Exactly the line that contains "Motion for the" and the lines following it to the end of the data are to be reproduced, and nothing more.

*Dataset extract*
= Beginning of Section =

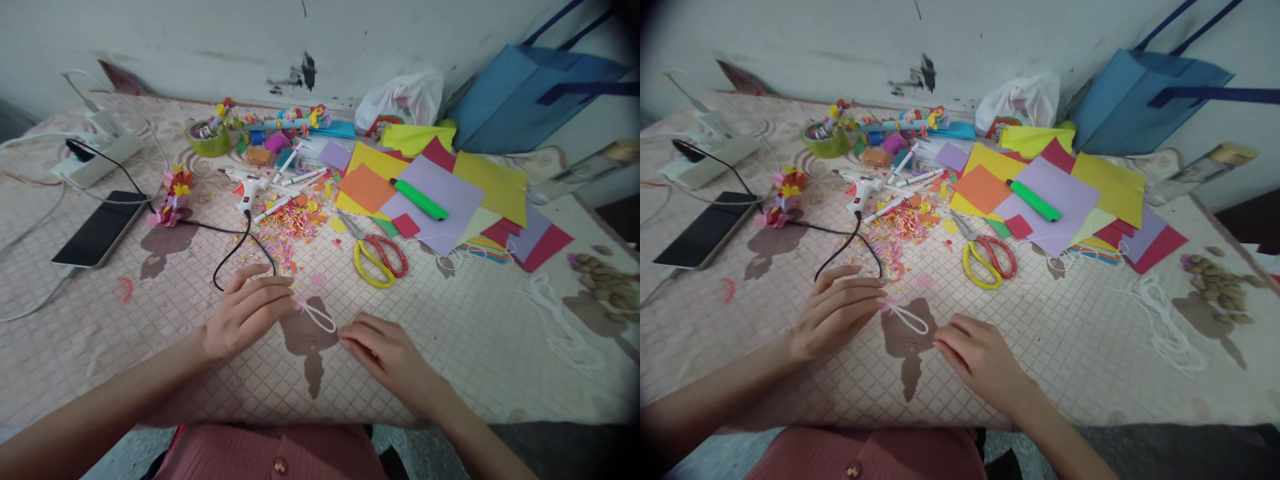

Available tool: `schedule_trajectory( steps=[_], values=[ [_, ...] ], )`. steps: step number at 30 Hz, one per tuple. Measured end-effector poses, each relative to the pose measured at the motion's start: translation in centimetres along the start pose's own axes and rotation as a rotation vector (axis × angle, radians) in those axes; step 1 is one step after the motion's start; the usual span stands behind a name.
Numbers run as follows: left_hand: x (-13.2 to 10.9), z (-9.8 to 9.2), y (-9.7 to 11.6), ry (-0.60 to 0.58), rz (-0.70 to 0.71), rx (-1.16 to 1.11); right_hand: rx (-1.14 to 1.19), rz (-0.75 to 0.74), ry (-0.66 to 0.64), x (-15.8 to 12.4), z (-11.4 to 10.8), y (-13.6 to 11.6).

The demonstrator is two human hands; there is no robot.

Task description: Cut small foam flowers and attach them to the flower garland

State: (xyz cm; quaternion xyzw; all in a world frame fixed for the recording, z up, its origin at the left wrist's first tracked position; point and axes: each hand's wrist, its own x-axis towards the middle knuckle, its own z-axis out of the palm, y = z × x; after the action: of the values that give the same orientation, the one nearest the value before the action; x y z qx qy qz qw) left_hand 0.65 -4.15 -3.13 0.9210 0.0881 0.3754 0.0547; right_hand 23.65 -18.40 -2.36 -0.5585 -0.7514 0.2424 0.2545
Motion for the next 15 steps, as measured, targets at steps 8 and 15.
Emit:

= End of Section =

*Written response*
Motion for the next 15 steps, as measured, targets at steps 8 and 15.
Emit:

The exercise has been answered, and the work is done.